Os alunos rapidamente descobriram que não havia armários, livros físicos e campainhas. Eles aprendem em laptops fornecidos pela escola. Eles sabem que a aula acabou quando ouvem os sinos leves de um xilofone transmitido pelo alto-falante. E eles não precisam se preocupar com leis restritivas de banheiros: cada banheiro é neutro em termos de gênero, de ocupação individual e acessível para deficientes.
Rory, 17, uma estudante do ensino médio que é transgênero, se matriculou aqui depois de sofrer anos de assédio em outras escolas e períodos de profundo desespero.
“Se eu não fosse tão otimista quanto ao meu futuro”, disse ele, “não sei se ainda estaria vivo”.

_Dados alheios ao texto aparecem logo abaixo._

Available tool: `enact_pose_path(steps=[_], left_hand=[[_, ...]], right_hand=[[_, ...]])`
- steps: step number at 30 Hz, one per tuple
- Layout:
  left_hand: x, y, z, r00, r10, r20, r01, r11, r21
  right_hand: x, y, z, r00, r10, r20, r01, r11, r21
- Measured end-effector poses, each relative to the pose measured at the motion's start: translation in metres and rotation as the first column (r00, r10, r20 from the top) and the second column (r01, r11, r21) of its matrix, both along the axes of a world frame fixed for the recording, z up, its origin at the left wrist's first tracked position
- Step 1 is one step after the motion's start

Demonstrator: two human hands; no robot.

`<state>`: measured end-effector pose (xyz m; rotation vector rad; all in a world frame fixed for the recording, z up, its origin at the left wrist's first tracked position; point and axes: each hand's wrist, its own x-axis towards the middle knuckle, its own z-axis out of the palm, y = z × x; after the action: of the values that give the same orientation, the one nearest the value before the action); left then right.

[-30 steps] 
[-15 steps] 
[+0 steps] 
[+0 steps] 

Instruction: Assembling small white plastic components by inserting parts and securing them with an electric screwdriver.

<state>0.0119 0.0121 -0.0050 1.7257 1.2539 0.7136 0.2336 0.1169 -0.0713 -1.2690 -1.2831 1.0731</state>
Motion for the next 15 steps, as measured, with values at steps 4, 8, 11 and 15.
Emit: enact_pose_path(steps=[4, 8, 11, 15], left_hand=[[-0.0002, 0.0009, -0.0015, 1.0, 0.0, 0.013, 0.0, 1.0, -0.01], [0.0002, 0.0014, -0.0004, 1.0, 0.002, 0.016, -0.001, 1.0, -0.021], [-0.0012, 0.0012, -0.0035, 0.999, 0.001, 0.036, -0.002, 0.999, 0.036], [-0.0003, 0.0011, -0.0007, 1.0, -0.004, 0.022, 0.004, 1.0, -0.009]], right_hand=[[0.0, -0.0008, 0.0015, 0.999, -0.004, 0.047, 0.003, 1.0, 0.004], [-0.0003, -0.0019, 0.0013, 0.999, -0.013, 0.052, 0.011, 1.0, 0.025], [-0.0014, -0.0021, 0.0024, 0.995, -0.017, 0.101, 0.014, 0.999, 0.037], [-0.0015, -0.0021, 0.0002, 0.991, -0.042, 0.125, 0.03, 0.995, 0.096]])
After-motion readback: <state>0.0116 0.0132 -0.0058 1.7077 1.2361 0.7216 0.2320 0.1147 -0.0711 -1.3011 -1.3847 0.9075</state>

A lei de saúde para transgêneros foi uma dolorosa lição cívica. O professor de história de Rory, Daniel Evans, montou um projetor para que os alunos pudessem acompanhar o processo legislativo em tempo real. Enquanto observava os legisladores estaduais debaterem seu futuro, Rory percebeu que seu objetivo de buscar a terapia hormonal estava ficando cada vez mais distante.

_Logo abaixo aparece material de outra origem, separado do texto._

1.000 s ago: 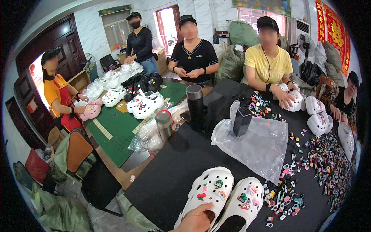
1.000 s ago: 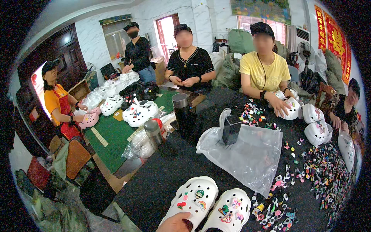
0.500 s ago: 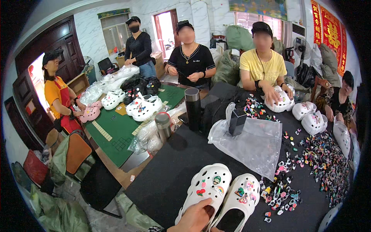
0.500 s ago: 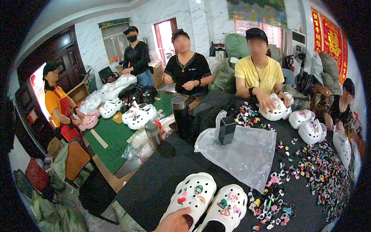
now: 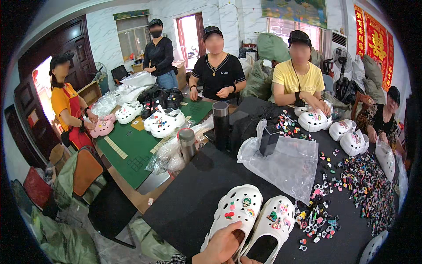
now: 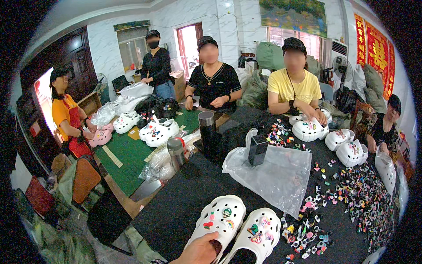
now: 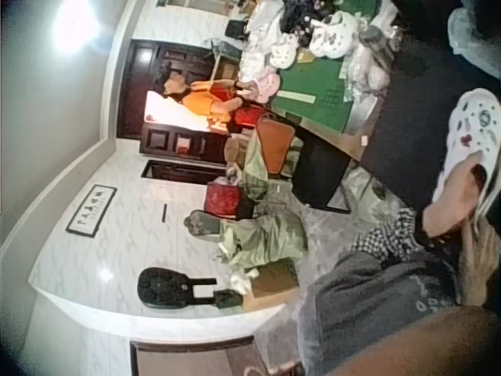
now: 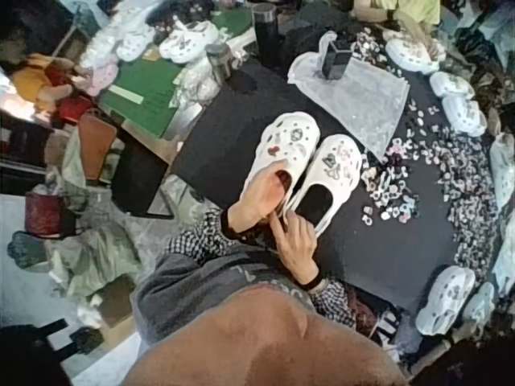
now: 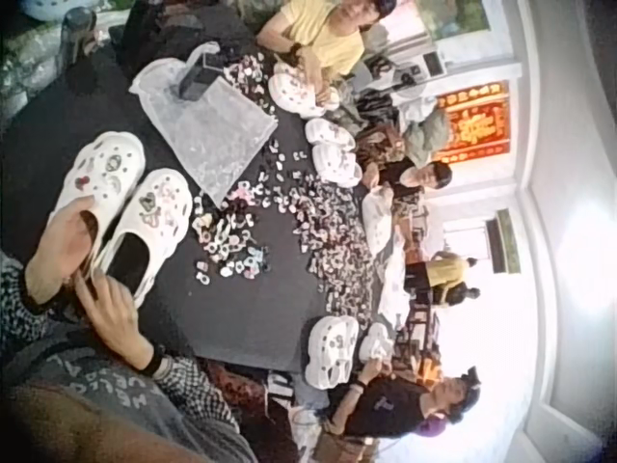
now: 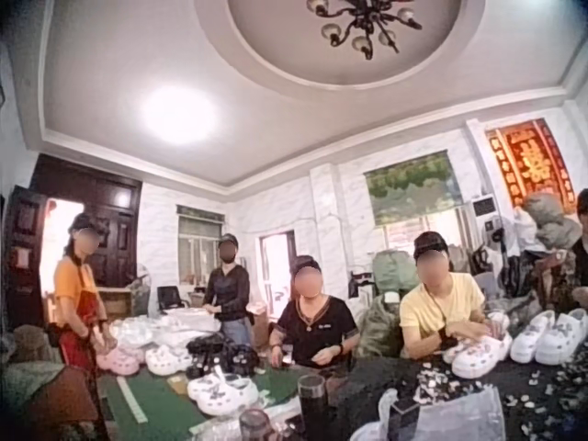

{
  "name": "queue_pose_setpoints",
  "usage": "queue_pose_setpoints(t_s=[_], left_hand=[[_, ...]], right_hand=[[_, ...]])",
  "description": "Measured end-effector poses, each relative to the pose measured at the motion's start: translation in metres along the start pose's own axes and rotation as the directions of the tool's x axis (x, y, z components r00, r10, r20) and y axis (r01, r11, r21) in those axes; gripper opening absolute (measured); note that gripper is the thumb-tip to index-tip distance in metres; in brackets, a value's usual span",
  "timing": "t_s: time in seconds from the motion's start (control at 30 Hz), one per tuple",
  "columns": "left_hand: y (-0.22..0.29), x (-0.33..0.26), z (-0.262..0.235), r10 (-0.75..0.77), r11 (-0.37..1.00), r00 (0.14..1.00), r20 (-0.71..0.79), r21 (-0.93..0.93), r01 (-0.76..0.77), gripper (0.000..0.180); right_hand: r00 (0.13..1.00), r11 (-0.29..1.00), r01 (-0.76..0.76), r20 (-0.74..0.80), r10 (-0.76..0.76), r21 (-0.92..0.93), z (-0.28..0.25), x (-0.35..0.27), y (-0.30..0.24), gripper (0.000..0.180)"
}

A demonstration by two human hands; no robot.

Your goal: The recorder and other workers are applying decorative charms to white foam clogs at a shared workspace.

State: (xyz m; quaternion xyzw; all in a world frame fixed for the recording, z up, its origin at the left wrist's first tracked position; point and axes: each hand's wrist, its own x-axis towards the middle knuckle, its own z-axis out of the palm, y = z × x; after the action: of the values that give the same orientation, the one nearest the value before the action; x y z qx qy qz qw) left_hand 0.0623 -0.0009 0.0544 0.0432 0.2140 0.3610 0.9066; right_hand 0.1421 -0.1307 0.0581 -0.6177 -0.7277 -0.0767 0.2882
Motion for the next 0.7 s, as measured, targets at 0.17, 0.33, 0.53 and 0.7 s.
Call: queue_pose_setpoints(t_s=[0.17,0.33,0.53,0.7], left_hand=[[-0.001,-0.002,-0.005,0.004,1.000,1.000,-0.015,0.007,-0.003,0.013],[0.000,-0.004,-0.003,0.004,1.000,1.000,-0.011,0.007,-0.004,0.012],[-0.003,0.020,-0.023,-0.017,1.000,0.994,-0.112,-0.019,0.015,0.038],[-0.006,-0.001,-0.029,0.057,0.997,0.997,0.046,0.041,-0.059,0.015]], right_hand=[[0.999,1.000,-0.002,0.042,0.002,0.006,-0.002,-0.002,-0.002,0.036],[0.999,0.999,0.003,0.046,-0.004,0.033,-0.002,0.000,-0.002,0.033],[1.000,1.000,0.019,-0.008,-0.019,-0.016,0.002,0.006,0.004,0.030],[1.000,1.000,0.007,-0.017,-0.007,-0.006,0.000,0.003,-0.003,0.030]])
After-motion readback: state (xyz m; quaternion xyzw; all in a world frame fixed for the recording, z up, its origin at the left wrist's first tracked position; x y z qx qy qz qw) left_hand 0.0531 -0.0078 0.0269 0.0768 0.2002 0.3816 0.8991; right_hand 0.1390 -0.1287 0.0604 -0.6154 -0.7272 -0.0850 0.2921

“É como se todo esse progresso que fiz tivesse sido suspenso”, disse ele.
Na sala de aula naquele dia, alguns alunos gritaram. Outros choraram. “Tivemos que cair na real e deixar de lado o plano de aula por um minuto porque era uma emoção real”, disse Evans. “E medo.”
Os alunos, acrescentou, apoiaram-se uns nos outros para absorver as notícias. “Acho que o único lado positivo é que pelo menos eles estavam aqui”, disse ele.
Educadores disseram que muitos alunos chegaram à academia com longas histórias de bullying, assédio ou distanciamento familiar.
“Eles estão vindo até nós com tanto trauma que temos que começar a descascar as camadas de sua cebola no primeiro dia”, disse Nikki Matthews, vice-diretora. “À medida que construímos essa base de sua força social e emocional e quem eles são, a educação virá.”
Enquanto muitos alunos disseram que se sentiam seguros entre seus professores e colegas, alguns também experimentaram um novo tipo de vulnerabilidade. Às vezes, quando muitas pessoas LGBTQ se reúnem em um lugar, Rory disse, “parece que o alvo que está nas minhas costas todos os dias fica 500 vezes maior”.
Nas últimas semanas, a escola tem sido um ponto de discussão constante para Tim James, um candidato republicano a governador que está concorrendo à direita da titular, Sra. Ivey. (Ela mesma mudou para a direita, e as pesquisas sugerem que ela provavelmente vencerá.) Seus anúncios políticos, que usavam fotos que haviam aparecido na página pública da escola no Facebook, destacavam um show de drag que a escola realizou para arrecadar dinheiro para um abelha da história nacional.
As provocações esporádicas na academia aconteceram pouco depois que os anúncios foram televisionados, disse Wilson, levando a escola a aumentar sua equipe de segurança. “Quero dizer, acho que aprendemos uma lição de que não postamos mais muitas fotos”, acrescentou.
Em uma resposta por e-mail a perguntas, James disse que o show de drags era um exemplo de “exploração e, na melhor das hipóteses, abuso emocional infantil”, acrescentando que a própria escola era “uma indicação de que a guerra cultural entre o bom senso e a loucura chegou à tona. Alaba.”
Os alunos da escola falaram sobre a campanha de James com uma mistura de desafio – muitos reviraram os olhos – e medo. “Fico com medo de vir para a escola”, disse Temperance, aluna da sétima série.
Em meio a tempestades políticas turbulentas, a Magic City Acceptance Academy também enfrenta o desafio mais prosaico de preparar os alunos academicamente, já que o primeiro ano da escola chega ao fim este mês. Ela planeja adicionar cursos de mandarim no próximo ano acadêmico para complementar o espanhol e o francês deste ano, e mais tarde também poderá oferecer aulas de Colocação Avançada. De acordo com o Dr. Wilson, espera-se que o corpo discente cresça para cerca de 350 no próximo outono.
Isso incluirá Rory, que está mantendo suas notas altas e pensando na faculdade. Ele quer estudar agricultura para talvez se tornar um apicultor – mesmo que seguir em frente signifique deixar o primeiro ambiente escolar onde ele já se sentiu seguro sendo ele mesmo.
“É uma comunidade muito forte”, disse ele. “Mesmo que possa ser assustador, ainda estou otimista de que as coisas vão ficar bem.”